Top of Stored data
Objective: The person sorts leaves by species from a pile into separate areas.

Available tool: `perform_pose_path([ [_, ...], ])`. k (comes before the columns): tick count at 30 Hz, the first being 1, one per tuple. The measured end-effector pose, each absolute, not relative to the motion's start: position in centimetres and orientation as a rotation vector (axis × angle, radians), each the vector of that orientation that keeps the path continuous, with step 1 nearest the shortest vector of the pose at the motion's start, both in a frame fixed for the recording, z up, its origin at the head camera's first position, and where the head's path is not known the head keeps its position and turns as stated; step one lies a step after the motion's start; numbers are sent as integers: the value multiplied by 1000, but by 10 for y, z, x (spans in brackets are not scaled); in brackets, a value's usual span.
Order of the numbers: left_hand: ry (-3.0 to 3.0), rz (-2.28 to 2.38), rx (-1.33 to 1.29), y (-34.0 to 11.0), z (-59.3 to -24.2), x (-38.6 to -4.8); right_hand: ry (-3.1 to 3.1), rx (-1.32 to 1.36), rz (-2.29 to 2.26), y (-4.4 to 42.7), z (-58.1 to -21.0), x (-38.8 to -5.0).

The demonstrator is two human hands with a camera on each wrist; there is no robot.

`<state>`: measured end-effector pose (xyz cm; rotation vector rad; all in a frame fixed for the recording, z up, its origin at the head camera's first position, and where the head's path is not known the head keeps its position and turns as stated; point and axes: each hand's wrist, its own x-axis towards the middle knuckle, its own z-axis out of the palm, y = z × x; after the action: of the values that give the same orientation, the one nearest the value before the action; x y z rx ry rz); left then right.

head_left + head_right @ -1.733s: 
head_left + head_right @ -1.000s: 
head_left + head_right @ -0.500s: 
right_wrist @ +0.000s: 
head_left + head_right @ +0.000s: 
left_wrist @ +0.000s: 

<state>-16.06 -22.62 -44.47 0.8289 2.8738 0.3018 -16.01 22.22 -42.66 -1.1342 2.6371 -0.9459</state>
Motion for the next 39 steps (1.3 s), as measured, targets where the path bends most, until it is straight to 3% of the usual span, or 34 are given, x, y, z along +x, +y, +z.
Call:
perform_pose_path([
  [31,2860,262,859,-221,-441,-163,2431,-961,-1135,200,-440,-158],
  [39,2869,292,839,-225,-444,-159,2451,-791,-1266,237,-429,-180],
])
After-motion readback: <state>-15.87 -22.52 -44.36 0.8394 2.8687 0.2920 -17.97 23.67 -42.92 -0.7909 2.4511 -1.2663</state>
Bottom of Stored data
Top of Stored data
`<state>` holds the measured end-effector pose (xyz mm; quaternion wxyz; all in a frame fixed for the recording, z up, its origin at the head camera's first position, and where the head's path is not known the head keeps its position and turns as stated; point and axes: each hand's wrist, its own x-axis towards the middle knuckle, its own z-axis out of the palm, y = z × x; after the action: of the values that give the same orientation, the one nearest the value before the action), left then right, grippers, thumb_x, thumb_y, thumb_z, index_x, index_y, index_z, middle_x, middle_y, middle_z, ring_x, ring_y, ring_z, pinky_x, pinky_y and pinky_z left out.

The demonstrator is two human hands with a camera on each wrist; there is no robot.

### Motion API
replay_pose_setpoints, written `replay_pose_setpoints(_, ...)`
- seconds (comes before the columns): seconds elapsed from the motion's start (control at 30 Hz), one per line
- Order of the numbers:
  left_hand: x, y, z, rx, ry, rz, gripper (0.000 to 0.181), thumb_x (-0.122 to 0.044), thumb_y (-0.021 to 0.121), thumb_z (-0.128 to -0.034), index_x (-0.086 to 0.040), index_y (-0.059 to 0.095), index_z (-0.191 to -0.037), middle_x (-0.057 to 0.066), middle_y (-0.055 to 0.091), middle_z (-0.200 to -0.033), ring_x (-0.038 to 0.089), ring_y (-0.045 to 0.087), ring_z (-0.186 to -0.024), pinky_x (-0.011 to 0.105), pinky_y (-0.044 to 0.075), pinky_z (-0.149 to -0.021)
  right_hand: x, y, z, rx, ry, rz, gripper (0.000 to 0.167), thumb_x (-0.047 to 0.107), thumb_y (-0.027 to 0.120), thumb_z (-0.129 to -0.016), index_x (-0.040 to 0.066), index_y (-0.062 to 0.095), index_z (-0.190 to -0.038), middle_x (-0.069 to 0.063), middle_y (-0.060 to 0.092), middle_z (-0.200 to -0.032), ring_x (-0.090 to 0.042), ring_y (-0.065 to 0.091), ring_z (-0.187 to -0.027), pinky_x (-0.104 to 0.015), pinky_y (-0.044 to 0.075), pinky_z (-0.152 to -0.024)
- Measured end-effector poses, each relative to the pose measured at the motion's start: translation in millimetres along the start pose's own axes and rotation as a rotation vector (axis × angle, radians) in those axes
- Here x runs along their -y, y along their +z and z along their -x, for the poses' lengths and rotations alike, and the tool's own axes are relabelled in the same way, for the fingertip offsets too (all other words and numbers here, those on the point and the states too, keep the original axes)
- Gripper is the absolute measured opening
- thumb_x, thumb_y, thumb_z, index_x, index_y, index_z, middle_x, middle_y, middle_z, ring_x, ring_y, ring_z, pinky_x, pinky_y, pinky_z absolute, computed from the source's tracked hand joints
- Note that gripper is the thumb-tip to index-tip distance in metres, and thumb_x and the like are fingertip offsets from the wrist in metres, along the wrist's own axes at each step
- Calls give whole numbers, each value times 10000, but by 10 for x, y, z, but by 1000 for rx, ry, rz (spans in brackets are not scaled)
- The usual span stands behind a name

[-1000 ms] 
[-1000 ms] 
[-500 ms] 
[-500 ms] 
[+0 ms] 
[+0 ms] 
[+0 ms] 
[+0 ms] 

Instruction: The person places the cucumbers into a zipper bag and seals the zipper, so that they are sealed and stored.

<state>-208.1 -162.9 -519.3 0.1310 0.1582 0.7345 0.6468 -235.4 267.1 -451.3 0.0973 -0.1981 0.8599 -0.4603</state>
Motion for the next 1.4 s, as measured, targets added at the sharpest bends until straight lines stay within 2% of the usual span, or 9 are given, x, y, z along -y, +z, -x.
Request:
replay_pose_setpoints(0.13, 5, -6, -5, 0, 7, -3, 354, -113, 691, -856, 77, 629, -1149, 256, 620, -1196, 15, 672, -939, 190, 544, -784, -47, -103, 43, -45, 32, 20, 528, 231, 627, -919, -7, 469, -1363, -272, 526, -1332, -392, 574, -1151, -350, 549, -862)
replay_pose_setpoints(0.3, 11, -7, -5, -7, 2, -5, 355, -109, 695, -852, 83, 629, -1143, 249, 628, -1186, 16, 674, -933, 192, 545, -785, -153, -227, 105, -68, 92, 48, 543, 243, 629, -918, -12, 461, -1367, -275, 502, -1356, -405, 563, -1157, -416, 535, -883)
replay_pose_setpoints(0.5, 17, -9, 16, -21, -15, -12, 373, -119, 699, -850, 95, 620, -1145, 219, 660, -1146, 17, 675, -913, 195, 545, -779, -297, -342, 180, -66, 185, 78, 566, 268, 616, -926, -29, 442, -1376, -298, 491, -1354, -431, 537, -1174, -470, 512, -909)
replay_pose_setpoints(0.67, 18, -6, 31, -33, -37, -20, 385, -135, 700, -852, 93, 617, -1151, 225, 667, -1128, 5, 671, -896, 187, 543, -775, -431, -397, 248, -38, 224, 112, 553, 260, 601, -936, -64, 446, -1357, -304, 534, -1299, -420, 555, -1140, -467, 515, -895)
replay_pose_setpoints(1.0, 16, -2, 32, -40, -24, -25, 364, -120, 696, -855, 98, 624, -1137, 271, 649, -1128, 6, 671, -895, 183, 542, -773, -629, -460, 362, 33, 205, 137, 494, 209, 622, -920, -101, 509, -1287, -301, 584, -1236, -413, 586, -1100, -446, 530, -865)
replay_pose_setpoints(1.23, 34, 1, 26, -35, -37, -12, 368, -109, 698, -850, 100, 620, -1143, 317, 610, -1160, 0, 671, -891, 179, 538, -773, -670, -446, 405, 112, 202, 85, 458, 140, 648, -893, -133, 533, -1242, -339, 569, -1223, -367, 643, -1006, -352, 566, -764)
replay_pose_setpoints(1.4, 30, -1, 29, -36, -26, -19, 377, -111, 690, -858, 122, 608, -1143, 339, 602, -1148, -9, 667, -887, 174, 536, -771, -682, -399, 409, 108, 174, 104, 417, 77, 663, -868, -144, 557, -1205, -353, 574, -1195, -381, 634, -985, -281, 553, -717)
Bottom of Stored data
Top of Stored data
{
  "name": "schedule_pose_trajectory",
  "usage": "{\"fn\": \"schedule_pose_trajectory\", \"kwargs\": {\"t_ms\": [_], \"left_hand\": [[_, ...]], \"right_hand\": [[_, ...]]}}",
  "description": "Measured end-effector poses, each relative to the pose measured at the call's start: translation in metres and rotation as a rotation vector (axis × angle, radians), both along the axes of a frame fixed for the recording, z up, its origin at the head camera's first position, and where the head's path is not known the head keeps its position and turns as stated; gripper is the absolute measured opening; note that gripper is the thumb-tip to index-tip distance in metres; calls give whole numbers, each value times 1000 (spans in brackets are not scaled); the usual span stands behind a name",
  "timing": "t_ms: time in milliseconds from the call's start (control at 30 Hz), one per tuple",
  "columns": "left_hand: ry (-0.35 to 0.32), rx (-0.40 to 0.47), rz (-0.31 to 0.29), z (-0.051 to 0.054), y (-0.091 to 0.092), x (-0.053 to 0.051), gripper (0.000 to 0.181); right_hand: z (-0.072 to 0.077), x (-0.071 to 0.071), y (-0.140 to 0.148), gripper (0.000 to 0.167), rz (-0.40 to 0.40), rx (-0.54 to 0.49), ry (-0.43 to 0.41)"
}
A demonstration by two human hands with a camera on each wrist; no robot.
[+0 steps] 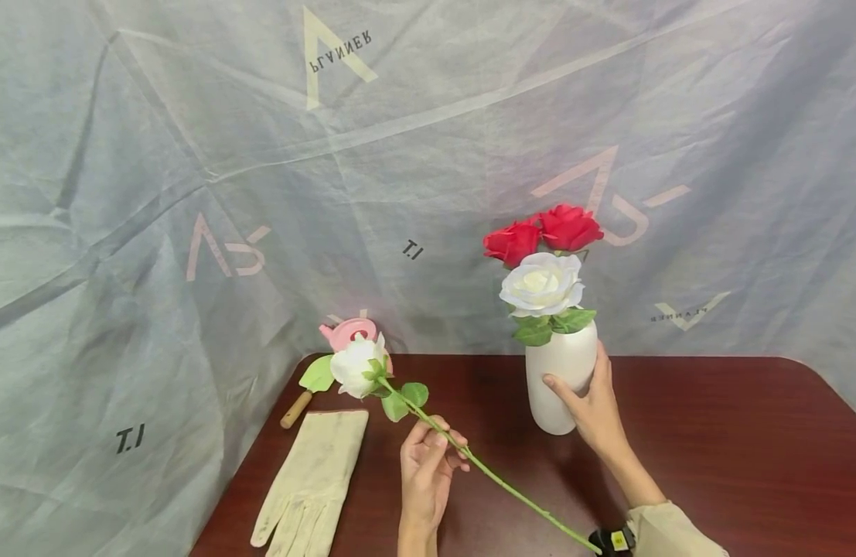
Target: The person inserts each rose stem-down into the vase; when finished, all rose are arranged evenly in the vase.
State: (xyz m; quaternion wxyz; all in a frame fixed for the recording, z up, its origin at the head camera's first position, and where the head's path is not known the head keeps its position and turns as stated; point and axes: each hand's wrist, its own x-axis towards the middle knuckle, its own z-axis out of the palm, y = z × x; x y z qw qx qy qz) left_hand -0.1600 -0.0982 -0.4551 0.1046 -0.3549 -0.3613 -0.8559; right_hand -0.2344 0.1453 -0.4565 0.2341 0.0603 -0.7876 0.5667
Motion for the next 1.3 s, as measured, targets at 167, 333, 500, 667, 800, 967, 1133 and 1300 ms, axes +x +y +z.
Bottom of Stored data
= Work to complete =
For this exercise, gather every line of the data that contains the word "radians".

= Response to this task =
Available tool: `perform_pose_path([ [_, ...], ])`. k (comes before the columns): tick count at 30 Hz, the first being 1, one per tuple. The measured end-effector pose, each absolute, not relative to the motion's start: position in centimetres and orientation as a rotation vector (axis × angle, radians), each the vector of that orientation that keeps the path continuous, with step 1 nearest the shortest vector of the pose at the motion's start, both in a frame fixed for the recording, z up, its origin at the head camera's first position, and where the head's path is not known the head keeps its position and turns as stated; step one lies a step after the motion's start; numbers are sent as integers: the value multiplied by 1000, but by 10 for y, z, x (spans in brackets are not scaled); in brackets, a value's usual span.
- Measured end-effector poses, each relative to the pose measured at the motion's start: translation in millimetres along the start pose's own axes and rotation as a rotation vector (axis × angle, radians) in those axes
  "description": "Measured end-effector poses, each relative to the pose measured at the call's start: translation in metres and rotation as a rotation vector (axis × angle, radians), both along the axes of a frame fixed for the recording, z up, its origin at the head camera's first position, and where the head's path is not known the head keeps its position and turns as stated; gripper is the absolute measured opening; note that gripper is the thumb-tip to index-tip distance in metres; calls give whole numbers, each value times 1000 (spans in brackets are not scaled); the usual span stands behind a name",

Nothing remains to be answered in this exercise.